E.g. if it is known that a given document does not have any column/newspaper paragraphs with column widths of less than 2.00 inches, changing the Column (Newspaper) Paragraph Minimum Width to 2.00 inches will prevent the Accumax CT engine from treating some table columns as column/newspaper paragraphs.
The default for this setting is 1.00 inch

Place all Images in Background (not applicable for MS Word Simple)
This setting will place all images identified within a PDF document onto the background, as a background image, in the converted Word document. By default, Accumax CT adds images (such as JPG or BMP files) as MS Word pictures, so that you can format each image separately or change/move their position within the document.

In certain cases dealing with masked images, the conversion into Word may not be properly rendered based on our default setting. In certain other cases, attributable to an inappropriate Z-order allocation within the PDF source, images may also be incorrectly displayed – such as problems with image borders or disappearing images. In both of these cases, selecting this option of adding all images to the background image may avoid problems in the image display for the converted document.

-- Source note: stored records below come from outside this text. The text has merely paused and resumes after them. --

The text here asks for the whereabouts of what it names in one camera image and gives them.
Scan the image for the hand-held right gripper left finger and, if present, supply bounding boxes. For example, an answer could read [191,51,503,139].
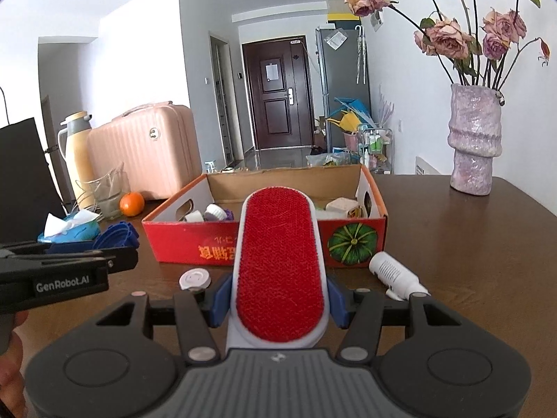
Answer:
[93,273,234,365]

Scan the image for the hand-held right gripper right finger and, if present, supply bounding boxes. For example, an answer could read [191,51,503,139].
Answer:
[326,278,464,362]

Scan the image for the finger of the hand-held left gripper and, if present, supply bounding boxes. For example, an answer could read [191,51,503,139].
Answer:
[0,246,139,276]
[0,239,103,258]

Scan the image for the blue ribbed bottle cap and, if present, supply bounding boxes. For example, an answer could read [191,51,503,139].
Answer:
[93,221,140,251]

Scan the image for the white and red lint brush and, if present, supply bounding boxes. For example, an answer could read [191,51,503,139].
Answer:
[226,186,329,350]

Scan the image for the red cardboard box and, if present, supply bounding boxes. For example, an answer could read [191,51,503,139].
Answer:
[142,164,389,268]

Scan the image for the person's left hand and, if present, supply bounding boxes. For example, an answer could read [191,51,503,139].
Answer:
[0,313,28,416]

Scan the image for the blue tissue pack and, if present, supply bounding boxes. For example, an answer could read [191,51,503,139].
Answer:
[37,209,103,245]

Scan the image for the small white round lid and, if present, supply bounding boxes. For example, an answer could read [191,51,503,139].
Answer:
[179,268,212,290]

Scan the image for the orange fruit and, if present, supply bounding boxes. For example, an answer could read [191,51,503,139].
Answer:
[119,192,145,217]

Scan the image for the clear glass cup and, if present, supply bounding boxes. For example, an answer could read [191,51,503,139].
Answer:
[78,162,127,220]

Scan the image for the white tube bottle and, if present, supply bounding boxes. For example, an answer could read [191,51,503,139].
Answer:
[369,251,431,301]

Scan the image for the black paper bag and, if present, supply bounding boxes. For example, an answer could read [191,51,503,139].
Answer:
[0,87,66,245]

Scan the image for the yellow thermos jug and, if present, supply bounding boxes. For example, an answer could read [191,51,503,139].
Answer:
[58,111,97,210]

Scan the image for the pink hard-shell suitcase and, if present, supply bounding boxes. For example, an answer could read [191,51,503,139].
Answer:
[87,101,202,201]

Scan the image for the white board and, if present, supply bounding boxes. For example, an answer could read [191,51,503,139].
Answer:
[415,156,441,176]

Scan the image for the blue plastic item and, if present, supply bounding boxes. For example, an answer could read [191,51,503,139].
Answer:
[334,97,370,125]

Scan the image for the purple pampas grass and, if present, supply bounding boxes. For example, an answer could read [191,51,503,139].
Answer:
[376,85,394,129]

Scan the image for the dark brown door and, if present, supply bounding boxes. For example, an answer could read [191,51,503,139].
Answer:
[241,40,315,151]

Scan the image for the purple ceramic vase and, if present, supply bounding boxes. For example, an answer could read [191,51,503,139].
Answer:
[448,83,505,195]

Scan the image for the grey refrigerator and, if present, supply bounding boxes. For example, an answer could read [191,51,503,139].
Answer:
[315,26,371,149]

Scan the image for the clear folded umbrella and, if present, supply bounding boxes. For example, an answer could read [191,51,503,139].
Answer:
[354,26,367,84]

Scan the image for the dried pink rose bouquet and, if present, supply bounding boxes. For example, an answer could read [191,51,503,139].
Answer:
[344,0,551,88]

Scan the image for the metal wire rack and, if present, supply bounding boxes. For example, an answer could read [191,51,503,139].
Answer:
[358,125,393,172]

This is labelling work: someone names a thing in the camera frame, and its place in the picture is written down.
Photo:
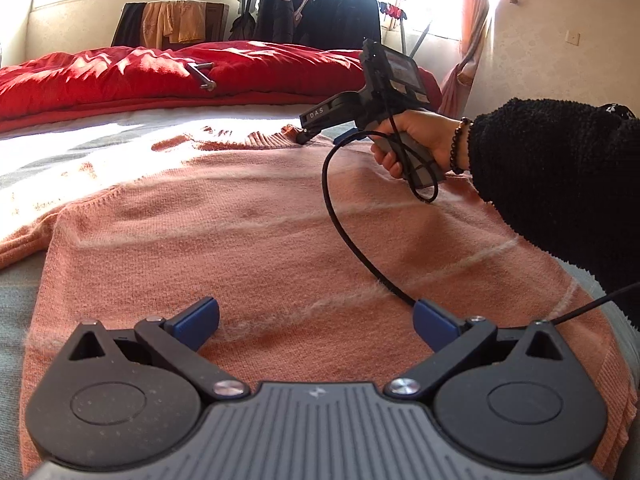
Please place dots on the wall socket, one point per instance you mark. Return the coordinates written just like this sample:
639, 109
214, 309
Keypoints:
572, 38

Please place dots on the small colourful hanging garments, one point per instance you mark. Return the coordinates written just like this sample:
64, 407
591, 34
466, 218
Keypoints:
392, 11

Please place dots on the red quilt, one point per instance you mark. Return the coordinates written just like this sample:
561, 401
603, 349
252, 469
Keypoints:
125, 75

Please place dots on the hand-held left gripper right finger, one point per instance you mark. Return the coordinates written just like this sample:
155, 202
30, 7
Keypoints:
434, 325

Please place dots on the orange hanging garment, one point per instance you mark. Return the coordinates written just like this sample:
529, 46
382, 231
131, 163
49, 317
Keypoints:
175, 22

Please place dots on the orange curtain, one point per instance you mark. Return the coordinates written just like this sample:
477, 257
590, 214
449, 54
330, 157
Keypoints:
475, 35

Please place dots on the orange knitted sweater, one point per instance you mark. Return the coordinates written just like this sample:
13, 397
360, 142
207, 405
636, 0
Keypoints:
250, 240

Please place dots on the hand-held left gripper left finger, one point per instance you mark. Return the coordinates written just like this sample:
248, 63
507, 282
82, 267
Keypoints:
192, 322

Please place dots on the person's right hand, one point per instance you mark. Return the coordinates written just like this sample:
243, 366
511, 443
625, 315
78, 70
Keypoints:
435, 132

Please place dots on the person's right forearm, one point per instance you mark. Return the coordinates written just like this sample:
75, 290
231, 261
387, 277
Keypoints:
550, 175

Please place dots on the black jacket with round patch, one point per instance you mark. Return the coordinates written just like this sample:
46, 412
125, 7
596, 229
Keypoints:
277, 5

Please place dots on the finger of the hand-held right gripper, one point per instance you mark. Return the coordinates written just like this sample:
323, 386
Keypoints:
348, 137
306, 136

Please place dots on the black hanging garment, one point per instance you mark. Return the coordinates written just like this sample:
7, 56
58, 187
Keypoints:
127, 25

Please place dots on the metal clamp on duvet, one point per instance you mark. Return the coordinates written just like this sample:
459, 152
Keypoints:
202, 77

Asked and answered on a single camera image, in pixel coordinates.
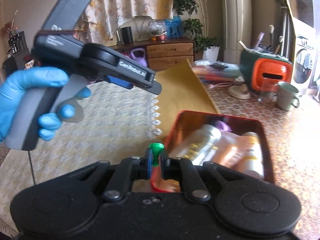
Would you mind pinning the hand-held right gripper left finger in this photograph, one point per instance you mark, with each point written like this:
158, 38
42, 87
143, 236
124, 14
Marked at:
149, 161

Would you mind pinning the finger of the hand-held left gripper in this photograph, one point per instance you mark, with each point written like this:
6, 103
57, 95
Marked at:
121, 82
150, 87

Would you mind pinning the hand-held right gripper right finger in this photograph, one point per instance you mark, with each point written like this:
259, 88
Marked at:
163, 163

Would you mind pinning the small green plastic piece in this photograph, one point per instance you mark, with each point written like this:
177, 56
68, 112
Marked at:
156, 152

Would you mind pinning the clear bottle of yellow capsules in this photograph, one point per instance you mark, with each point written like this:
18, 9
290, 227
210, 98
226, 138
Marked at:
200, 142

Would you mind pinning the red tin box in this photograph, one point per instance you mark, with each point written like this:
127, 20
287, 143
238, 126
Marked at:
200, 116

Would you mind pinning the orange snack packet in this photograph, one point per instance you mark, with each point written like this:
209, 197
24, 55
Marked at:
230, 152

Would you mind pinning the white and yellow bottle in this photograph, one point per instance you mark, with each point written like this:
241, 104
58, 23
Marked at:
252, 155

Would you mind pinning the person's left hand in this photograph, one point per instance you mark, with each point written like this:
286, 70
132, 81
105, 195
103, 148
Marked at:
22, 80

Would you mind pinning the purple kettlebell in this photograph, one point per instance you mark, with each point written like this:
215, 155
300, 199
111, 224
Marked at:
138, 58

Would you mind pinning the wooden cabinet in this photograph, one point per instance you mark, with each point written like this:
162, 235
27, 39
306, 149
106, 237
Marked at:
170, 52

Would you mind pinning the cream quilted table cover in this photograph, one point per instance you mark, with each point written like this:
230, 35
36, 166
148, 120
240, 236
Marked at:
100, 135

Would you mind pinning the clear bag of fruit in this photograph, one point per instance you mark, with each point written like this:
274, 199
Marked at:
157, 30

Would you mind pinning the floral cloth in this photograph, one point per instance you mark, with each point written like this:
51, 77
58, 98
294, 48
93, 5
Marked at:
125, 2

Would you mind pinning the stack of folders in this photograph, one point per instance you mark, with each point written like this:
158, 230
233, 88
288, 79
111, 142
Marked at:
217, 71

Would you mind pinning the white planter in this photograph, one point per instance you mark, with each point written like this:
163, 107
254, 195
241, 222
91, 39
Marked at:
211, 54

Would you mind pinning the black appliance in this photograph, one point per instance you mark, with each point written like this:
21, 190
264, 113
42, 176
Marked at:
15, 52

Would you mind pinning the green potted tree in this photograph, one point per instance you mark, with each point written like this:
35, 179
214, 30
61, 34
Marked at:
185, 2

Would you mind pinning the white standing air conditioner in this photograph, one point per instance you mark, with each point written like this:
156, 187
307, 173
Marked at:
236, 17

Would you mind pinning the green and orange storage box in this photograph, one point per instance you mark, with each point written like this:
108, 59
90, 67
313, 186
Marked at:
265, 70

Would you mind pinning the clear glass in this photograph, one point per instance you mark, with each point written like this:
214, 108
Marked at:
267, 91

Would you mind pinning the grey-green mug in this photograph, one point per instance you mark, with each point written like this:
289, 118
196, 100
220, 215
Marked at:
286, 96

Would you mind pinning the white washing machine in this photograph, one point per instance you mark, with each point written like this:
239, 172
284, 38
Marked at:
303, 62

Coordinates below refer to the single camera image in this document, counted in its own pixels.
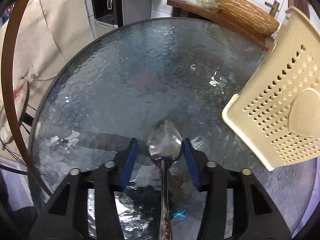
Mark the round glass table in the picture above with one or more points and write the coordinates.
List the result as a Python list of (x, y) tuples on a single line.
[(125, 80)]

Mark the dark wooden counter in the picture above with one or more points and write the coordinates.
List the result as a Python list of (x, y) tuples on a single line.
[(195, 11)]

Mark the beige cloth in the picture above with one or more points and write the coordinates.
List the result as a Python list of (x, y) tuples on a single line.
[(62, 25)]

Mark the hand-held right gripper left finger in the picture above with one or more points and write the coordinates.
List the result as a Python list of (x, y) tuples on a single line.
[(130, 165)]

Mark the grey water dispenser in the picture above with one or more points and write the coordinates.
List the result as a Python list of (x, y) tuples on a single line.
[(136, 10)]

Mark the brass faucet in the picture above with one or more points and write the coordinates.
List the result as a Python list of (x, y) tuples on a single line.
[(275, 7)]

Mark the woven pattern sink basin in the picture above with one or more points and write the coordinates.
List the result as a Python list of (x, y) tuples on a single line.
[(245, 15)]

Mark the cream plastic utensil holder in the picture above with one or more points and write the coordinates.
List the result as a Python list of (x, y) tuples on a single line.
[(275, 117)]

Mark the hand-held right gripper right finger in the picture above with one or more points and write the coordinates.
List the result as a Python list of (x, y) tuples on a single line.
[(192, 165)]

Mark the brown wooden chair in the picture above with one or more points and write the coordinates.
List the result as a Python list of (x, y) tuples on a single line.
[(7, 67)]

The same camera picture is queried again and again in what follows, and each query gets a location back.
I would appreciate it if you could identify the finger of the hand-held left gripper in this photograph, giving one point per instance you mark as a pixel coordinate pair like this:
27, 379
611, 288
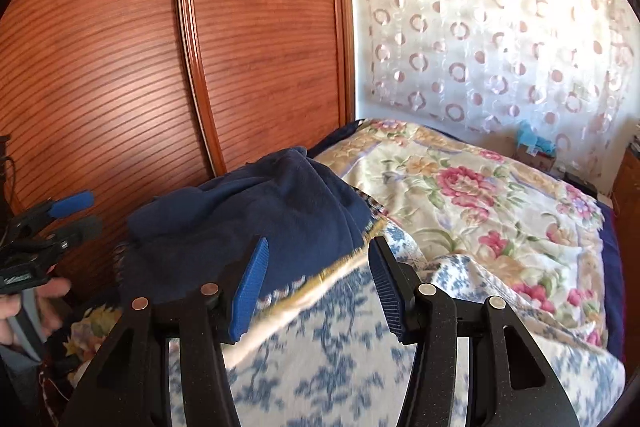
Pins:
80, 232
72, 203

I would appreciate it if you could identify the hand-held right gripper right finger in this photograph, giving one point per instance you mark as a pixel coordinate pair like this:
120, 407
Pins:
392, 292

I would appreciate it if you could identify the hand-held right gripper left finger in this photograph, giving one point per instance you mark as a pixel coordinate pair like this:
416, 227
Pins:
247, 292

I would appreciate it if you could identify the navy printed t-shirt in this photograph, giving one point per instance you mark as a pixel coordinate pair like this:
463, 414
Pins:
250, 207

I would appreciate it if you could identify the person's left hand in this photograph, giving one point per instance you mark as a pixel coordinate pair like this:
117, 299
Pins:
52, 294

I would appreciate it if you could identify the blue floral bed sheet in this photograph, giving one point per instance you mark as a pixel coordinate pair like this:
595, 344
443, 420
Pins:
310, 357

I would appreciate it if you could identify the dark floral cloth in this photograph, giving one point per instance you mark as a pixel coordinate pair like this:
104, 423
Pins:
85, 332

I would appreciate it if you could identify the pink floral blanket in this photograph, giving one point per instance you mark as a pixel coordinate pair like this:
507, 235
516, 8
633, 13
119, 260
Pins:
475, 207

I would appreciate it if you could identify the wooden slatted wardrobe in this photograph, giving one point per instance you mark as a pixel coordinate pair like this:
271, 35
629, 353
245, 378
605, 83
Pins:
125, 57

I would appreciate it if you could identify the small cardboard box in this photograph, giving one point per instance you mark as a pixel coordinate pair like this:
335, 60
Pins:
537, 162

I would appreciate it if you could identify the blue toy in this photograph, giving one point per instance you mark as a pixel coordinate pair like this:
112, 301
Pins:
534, 139

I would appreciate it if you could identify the navy bed sheet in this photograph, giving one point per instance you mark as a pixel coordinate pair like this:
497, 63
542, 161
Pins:
612, 257

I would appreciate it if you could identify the sheer circle-patterned curtain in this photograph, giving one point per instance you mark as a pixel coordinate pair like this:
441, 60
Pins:
475, 32

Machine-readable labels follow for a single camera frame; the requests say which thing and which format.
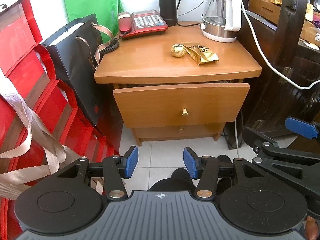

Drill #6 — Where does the light wooden tray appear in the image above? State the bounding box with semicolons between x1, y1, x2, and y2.
248;0;320;47

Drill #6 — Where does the black paper bag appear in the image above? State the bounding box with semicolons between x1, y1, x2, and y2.
41;14;120;127

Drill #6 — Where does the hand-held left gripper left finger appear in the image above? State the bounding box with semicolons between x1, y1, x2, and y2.
54;145;139;202

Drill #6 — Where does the black cable bundle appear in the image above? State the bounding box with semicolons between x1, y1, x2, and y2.
221;110;245;150

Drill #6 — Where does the person's black left shoe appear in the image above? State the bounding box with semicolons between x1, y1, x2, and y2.
150;168;198;193

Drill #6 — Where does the wooden nightstand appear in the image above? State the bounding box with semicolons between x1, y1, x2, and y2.
94;21;262;147

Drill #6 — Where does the thick white cable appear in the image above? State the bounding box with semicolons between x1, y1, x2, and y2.
234;117;240;151
232;0;320;90

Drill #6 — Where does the glass electric kettle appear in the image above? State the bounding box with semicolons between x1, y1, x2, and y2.
200;0;242;43

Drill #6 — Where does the small wooden drawer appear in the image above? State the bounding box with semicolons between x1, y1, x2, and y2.
131;122;227;139

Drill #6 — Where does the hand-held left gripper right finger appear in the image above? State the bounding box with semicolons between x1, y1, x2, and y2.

Vector Graphics as Background Image (not applicable for MS Word Simple)
This option converts all PDF vector graphics objects within a page into a background image. What are vector graphics? Generally, there are two kinds of graphical objects in PDF documents – pixel-based images and vector graphic images (consisting of lines and shapes).
Pixel-based images that are viewed in Word may result in varying resolution – if the image is resized or redrawn, MS Word will attempt to add/remove pixels based on an algorithm. In most cases, the result is a loss in image quality – for instance, thin lines might disappear under low resolution.

Vector graphics, on the other hand, in PDF may be drawn at any resolution – which may result in better conversion results upon conversion into Word. However, in some cases, the number of vector objects comprising an image may be high, which may compromise the conversion for a particular Word document.

In cases where the rendering of vector graphics poses problems in the display of the conversion output, this option allows the user to display all vector graphics as a background image. By doing so, it ensures the integrity of the vector graphic image – although the drawback is that the vector image is not easily moved within the Word document.

Use Black/White for unsupported Color Schemes
Certain color schemes used in PDF documents are not currently supported by our PDF viewer – by default the conversion is conducted with a random color scheme in such cases. This option allows you to select a Black/White color palette for such situations where the color scheme is not supported.

Excel Output Options
This section includes parameters which are applicable to conversion for Excel Auto only

Trailing Minus Sign (“ – ”) Treatment
In certain financial documents or reports, the minus sign symbol trails to the right of the number that it is associated with (e.g. “4,560-” instead of “-4,560”). Converting negative numbers where the minus sign trails to the right of the number may cause the resulting conversion to Excel to place these numbers as text items, rather than number items.

Use this option to move trailing minus signs from the end of the number to the beginning of the number, to prevent such instances from being converted to textual items in Excel.

European Continental Settings (1.234.567,89 = 1 234 567.89)
In North America, the decimal point is a period – which separates the integer portion of a number from the fractional portion – and the thousand separator is a comma. In certain other countries, the reverse is true: a decimal comma is used to separate the integer portion of a number from the fractional portion, and a period is used as the thousand separator.

This option allows you to convert documents that adopt the decimal comma and “period” thousand separator (referred to here as European continental settings) to Excel formatted numbers correctly.